Quelques tableaux récapitulatifs et graphiques complètent les données chiffrées, et le livre se termine sur plusieurs dizaines de pages de notes et de bibliographie, permettant à ceux qui le souhaitent d'aller plus loin. Si le sujet divise encore (en particulier de l'autre côté de la Méditerranée), voilà une solide synthèse qui devrait s'imposer par sa précision et son recul vis-à-vis de réactions trop émotives, même si elles sont humainement compréhensibles.

Perrin, Paris, 2013, 468 pages, 24 euros.

ISBN : 978-2-262-03591-4.

L'auteur a bien voulu préciser certains points sur ce dossier resté pour beaucoup sensible

Question : Alors que nous venons de passer le cinquantième anniversaire de la fin de la guerre d'Algérie, pensez-vous que les esprits soient prêts, désormais, à aborder ces sujets avec sérénité ?

Réponse : Tout dépend de quels esprits nous parlons. A l’université, dans les revues, dans les musées, dans de nombreux autres endroits, on peut parler de l’histoire franco-algérienne avec sérénité la plupart du temps. Ailleurs, l’émotion que celle-ci suscite n’empêche pas toujours la sérénité. Ce qui provoque cette émotion, c’est le « contemporanéisme », pourrait-on dire. Le fait qu’il s’agisse d’une histoire à la fois passée et « présente ». Parfois, c’est la lecture contemporaine qui domine. Parfois, elle est utilisée à d’autres fins que celle de la compréhension. C’est cela qui empêche la sérénité. Avec plus ou moins d’intensité, la « guerre d’Algérie » est un de ces sujets qui concerne chacun d’entre nous. Pour les « harkis », le lien entre passé et présent est plus évident, il tourne même souvent à la confusion. Il est aussi plus vivant et en construction. Ce sujet est également particulièrement politisé depuis 1962, c’est sans doute là que réside le principal obstacle à la sérénité.

Question : Au-delà des motivations finalement très variées des Harkis à l'engagement, vous évoquez une "économie parallèle de la guerre" et des "crédits Harkis" ne servant pas qu'à financer ces troupes supplétives.
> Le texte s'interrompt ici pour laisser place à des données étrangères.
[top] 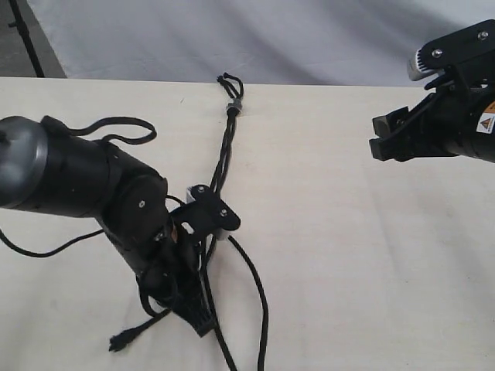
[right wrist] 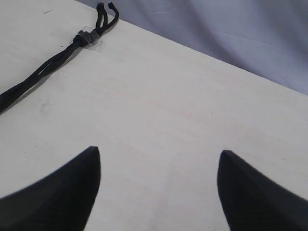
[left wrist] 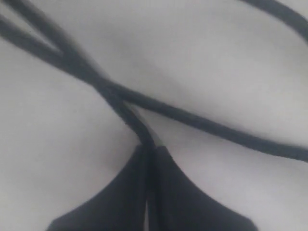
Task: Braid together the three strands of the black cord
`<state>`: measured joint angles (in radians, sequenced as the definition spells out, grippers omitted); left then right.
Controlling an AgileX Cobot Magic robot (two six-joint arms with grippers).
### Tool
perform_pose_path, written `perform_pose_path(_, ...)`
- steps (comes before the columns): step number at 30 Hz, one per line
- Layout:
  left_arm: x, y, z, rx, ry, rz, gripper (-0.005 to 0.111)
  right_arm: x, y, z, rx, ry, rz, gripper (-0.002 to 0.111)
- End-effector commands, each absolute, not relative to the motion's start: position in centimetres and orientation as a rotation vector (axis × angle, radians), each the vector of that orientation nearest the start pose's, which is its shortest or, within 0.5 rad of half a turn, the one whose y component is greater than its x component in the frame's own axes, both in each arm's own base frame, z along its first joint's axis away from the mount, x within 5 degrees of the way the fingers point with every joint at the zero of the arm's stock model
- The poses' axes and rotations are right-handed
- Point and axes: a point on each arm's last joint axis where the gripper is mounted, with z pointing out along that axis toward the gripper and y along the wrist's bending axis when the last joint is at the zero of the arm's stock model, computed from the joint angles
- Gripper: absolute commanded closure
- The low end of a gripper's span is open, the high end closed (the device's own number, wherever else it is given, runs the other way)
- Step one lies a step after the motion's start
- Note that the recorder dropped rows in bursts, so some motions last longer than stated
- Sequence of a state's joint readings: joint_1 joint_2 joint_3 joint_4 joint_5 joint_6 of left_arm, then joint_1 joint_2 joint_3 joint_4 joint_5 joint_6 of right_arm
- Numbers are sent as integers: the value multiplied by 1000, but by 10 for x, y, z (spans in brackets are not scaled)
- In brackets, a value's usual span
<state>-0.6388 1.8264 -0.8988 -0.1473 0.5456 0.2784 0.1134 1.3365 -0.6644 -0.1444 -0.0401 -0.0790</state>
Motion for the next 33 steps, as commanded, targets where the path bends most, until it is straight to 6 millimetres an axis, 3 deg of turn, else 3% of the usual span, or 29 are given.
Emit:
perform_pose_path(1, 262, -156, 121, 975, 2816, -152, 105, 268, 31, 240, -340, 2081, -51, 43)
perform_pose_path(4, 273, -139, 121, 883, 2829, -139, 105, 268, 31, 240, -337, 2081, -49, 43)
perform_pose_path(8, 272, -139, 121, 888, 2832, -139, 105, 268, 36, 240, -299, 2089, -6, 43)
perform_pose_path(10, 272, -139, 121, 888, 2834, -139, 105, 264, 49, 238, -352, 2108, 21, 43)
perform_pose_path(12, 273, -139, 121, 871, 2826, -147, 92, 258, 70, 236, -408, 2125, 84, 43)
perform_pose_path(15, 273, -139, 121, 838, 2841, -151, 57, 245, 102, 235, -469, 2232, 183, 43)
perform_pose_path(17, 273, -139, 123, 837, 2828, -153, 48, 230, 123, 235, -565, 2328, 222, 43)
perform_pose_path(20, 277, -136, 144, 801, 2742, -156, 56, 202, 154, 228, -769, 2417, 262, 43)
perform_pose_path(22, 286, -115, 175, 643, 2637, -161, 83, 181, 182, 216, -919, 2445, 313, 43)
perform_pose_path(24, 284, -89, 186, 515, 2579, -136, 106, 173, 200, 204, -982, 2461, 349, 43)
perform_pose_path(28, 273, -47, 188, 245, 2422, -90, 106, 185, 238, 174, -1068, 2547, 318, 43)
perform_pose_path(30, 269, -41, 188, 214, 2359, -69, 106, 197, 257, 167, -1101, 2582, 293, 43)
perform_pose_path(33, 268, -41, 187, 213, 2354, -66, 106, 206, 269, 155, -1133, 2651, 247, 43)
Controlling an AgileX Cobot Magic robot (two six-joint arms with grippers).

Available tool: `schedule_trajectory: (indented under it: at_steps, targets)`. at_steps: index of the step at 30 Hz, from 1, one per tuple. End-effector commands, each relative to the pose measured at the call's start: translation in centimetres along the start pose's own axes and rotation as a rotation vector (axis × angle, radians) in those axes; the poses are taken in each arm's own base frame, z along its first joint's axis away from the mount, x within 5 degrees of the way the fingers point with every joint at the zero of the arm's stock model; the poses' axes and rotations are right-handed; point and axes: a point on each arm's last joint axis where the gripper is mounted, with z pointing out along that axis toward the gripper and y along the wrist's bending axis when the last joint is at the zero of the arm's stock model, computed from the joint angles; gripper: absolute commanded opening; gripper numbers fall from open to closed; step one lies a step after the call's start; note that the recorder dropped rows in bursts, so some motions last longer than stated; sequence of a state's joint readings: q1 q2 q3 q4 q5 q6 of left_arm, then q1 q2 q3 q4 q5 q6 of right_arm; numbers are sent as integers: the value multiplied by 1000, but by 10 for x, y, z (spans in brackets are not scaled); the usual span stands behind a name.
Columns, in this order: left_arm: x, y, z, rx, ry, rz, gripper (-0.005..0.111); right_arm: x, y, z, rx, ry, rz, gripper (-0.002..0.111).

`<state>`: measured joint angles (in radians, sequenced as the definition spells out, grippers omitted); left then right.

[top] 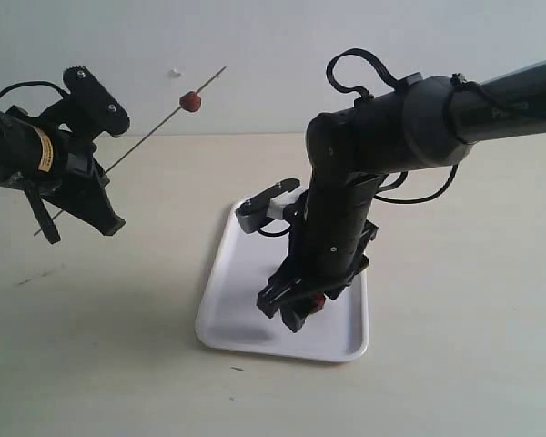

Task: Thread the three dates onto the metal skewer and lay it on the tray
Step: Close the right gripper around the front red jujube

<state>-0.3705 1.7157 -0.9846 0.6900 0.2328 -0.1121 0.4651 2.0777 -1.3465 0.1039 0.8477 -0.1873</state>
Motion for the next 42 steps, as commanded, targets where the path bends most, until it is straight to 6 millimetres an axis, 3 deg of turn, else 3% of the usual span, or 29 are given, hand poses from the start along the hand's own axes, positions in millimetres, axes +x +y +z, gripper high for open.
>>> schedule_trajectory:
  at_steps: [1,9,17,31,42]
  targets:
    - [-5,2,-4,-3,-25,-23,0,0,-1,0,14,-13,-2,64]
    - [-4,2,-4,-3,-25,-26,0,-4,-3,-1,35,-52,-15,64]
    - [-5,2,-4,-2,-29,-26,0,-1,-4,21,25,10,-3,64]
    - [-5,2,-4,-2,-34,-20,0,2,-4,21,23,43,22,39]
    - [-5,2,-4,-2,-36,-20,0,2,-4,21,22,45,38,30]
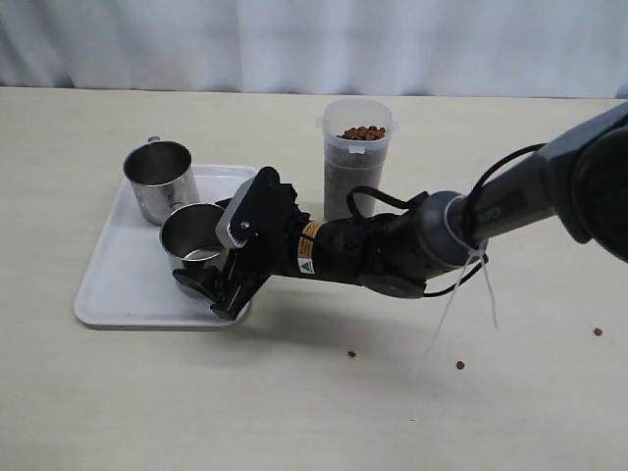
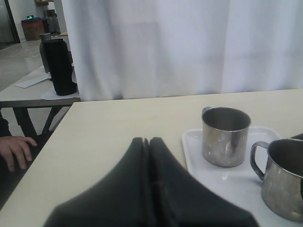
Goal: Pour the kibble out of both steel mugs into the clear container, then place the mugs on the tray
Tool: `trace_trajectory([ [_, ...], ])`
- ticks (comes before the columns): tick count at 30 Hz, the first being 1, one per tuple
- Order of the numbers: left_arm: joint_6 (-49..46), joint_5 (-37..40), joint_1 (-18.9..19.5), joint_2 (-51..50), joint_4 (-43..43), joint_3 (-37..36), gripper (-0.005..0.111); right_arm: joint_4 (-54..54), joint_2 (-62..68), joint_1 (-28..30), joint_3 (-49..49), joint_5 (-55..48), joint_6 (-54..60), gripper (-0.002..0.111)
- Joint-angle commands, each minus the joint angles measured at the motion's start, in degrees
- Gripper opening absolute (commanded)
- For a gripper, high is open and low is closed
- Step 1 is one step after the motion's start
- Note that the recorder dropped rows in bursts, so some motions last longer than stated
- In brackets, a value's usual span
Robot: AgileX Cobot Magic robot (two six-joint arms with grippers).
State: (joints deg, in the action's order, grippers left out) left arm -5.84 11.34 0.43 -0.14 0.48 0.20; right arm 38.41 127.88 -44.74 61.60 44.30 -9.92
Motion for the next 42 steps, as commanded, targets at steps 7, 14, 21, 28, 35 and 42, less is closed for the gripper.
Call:
trace_trajectory([
  [7,0.1,-1.1,-0.5,0.1,0.2,-0.2,0.000,0.0,-7.6,0.0,-1.5,-0.1,-3.0,0.090],
  [14,0.1,-1.0,-0.5,0.1,0.2,-0.2,0.000,-5.7,-19.7,0.0,-6.1,-7.7,-16.5,0.090],
  [21,0.1,-1.0,-0.5,0.1,0.2,-0.2,0.000,-9.5,-36.7,0.0,-7.3,-45.6,-23.7,0.087],
  [28,0.1,-1.0,-0.5,0.1,0.2,-0.2,0.000,-9.2,-50.9,0.0,-16.4,-53.4,-24.0,0.028],
  [35,0.1,-1.0,-0.5,0.1,0.2,-0.2,0.000,-9.2,-67.5,0.0,-34.0,-41.5,-24.0,0.005],
  [42,0.1,-0.6,-0.5,0.1,0.2,-0.2,0.000,-10.6,-82.3,0.0,-43.9,-43.5,-25.8,0.005],
])
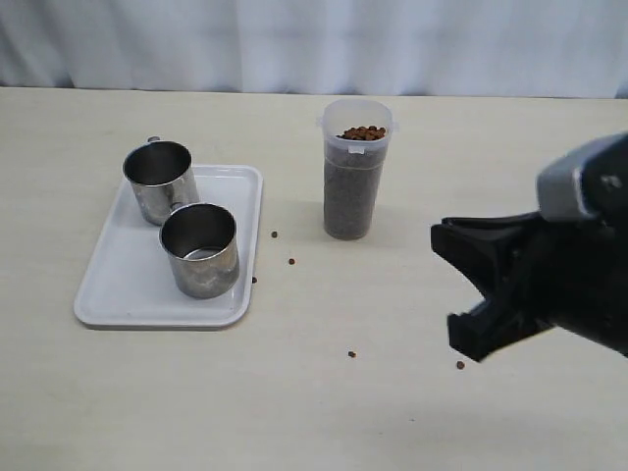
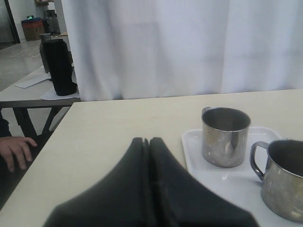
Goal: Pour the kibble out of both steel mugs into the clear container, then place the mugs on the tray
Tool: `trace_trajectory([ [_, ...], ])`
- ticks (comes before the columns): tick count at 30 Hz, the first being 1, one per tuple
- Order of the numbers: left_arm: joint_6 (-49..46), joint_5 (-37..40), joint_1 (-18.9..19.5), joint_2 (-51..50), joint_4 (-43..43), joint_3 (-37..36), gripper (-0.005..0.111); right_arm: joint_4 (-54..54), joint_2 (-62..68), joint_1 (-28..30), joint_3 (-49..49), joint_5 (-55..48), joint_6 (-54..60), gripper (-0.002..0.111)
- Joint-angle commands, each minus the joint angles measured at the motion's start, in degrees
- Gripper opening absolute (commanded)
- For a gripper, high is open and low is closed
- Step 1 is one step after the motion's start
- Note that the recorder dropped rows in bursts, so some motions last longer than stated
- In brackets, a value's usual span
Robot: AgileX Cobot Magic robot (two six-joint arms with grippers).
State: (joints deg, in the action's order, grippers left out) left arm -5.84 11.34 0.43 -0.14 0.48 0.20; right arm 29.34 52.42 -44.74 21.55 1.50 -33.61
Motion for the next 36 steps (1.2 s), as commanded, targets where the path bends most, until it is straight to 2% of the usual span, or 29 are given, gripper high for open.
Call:
trace_trajectory([
  [1,0.1,-0.7,-0.5,0.1,0.2,-0.2,0.000,-2.7,-8.6,0.0,-4.9,-0.9,-3.8,0.005],
  [9,0.1,-0.7,-0.5,0.1,0.2,-0.2,0.000,-3.2,-18.3,0.0,-7.2,-1.0,-5.2,0.005],
  [19,0.1,-0.7,-0.5,0.1,0.2,-0.2,0.000,-3.2,-23.6,1.1,-7.3,-0.7,-5.2,0.005],
  [22,0.1,-0.7,-0.5,0.1,0.2,-0.2,0.000,-3.2,-28.0,7.1,-8.6,1.0,-5.2,0.005],
  [27,0.1,-0.7,-0.5,0.1,0.2,-0.2,0.000,-3.2,-40.9,23.9,-11.6,1.0,-5.2,0.005],
  [30,0.1,-1.0,-0.5,0.1,0.2,-0.2,0.000,-3.2,-49.9,32.6,-12.3,-2.8,-8.8,0.005],
  [31,0.1,-1.0,-0.5,0.1,0.2,-0.2,0.000,-3.2,-52.4,36.4,-12.3,-7.3,-10.4,0.005],
  [36,0.1,-1.0,-0.5,0.1,0.2,-0.2,0.000,-3.1,-52.4,40.0,-13.7,-12.4,-10.2,0.005],
])
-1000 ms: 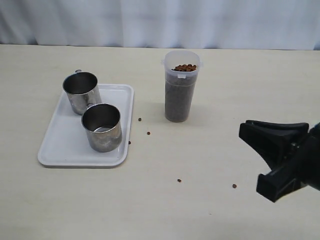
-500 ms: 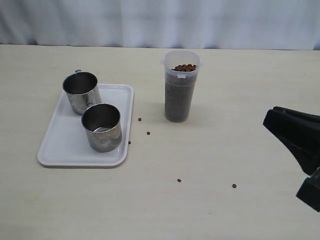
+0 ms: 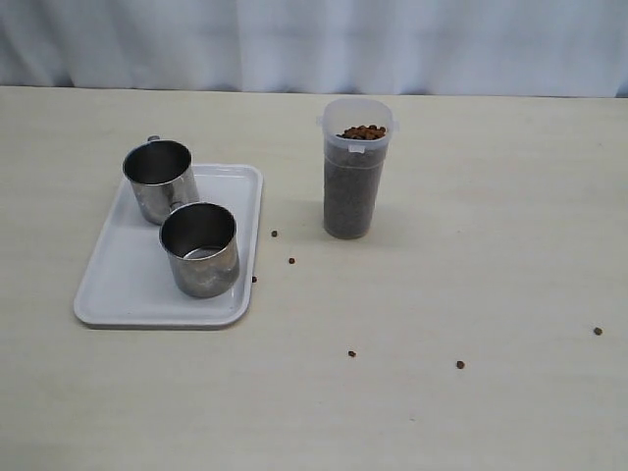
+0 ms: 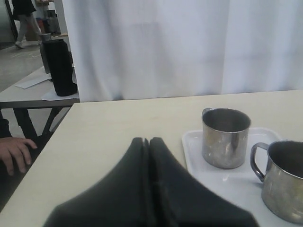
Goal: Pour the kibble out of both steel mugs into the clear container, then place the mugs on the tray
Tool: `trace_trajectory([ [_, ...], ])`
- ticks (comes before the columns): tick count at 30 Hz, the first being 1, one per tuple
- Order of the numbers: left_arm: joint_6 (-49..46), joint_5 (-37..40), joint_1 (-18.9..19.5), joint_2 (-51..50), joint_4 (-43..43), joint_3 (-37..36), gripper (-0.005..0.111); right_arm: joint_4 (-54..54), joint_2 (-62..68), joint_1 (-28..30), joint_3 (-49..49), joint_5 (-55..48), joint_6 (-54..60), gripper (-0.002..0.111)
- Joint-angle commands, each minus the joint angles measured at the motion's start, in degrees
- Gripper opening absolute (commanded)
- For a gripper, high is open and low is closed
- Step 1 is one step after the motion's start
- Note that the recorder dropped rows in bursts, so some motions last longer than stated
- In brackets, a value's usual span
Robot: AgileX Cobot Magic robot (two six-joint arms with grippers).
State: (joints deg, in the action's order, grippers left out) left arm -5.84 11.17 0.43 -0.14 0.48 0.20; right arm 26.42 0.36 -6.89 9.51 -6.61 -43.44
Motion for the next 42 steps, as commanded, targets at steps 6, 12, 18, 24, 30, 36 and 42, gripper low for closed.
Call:
trace_trajectory([
  [6,0.1,-0.8,-0.5,0.1,0.2,-0.2,0.000,-0.4,-0.4,0.8,-8.9,-1.6,12.8,0.005],
  [12,0.1,-0.8,-0.5,0.1,0.2,-0.2,0.000,-21.7,-0.4,-1.9,-9.5,-4.0,39.7,0.005],
  [18,0.1,-0.8,-0.5,0.1,0.2,-0.2,0.000,-24.1,-0.4,-1.0,-9.5,-5.5,42.8,0.005],
  [24,0.1,-0.6,-0.4,0.1,0.2,-0.2,0.000,-26.4,-0.4,0.4,-9.5,-6.6,42.8,0.005],
  [30,0.1,-0.8,-0.4,0.1,0.2,-0.2,0.000,-26.4,-0.4,1.6,-9.5,-6.6,42.7,0.005],
  [36,0.1,-0.8,-0.4,0.1,0.2,-0.2,0.000,-26.4,-0.4,2.1,-9.5,-6.5,42.7,0.005],
  [42,0.1,-0.8,-0.4,0.1,0.2,-0.2,0.000,-26.4,-0.4,2.1,-9.5,-6.7,42.7,0.005],
])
Fallait-il tricher avec les budgets pour pouvoir faire la guerre ?

Réponse : Concernant les harkis (qui étaient une catégorie d’auxiliaires Algériens de l’armée française), le commandement français a toujours été plus attentif à leur gestion, à leur administration, qu’à leurs missions. Les harkis étaient des unités civiles à l’origine. A l’été 1957, ils passent sous commandement militaire, mais continuent d’être financés sur des crédits civils, dépendant du gouvernement général d’Alger. A partir de 1959, le contrôle civil se resserre sur ces dépenses. On découvre alors que les « crédits harkis » permettent de financer tout autre chose que des soldats auxiliaires. Du « frigidaire » (comme le disait Jean Servier) aux agents clandestins. Face à leur mission de « pacification », les militaires, sur le terrain, étaient confrontés à une  grande diversité de tâches. Ces tâches ne relevaient pas toutes de lignes budgétaires clairement définies. La paperasse ne pouvait pas régler toutes les situations. Les « crédits harkis » ont ainsi pu permettre de financer une partie de ces tâches ; d’améliorer l’ordinaire, peut-être aussi. Les harkis n’étaient pas une exception. Les soldes des mokhaznis étaient également l’objet de certains détournements (cette fois-ci par les SAS), avec de nombreux cas des « mokhaznis fictifs ». Dans le cas des harkis, le commandement a préféré tolérer et encadrer la plupart des pratiques « frauduleuses ».

Question : Pourquoi les 'Aassès' sont-ils créés en 1960, alors que leur statut est pratiquement identique à celui des Harkis ? Ont-ils reçu des missions différentes ?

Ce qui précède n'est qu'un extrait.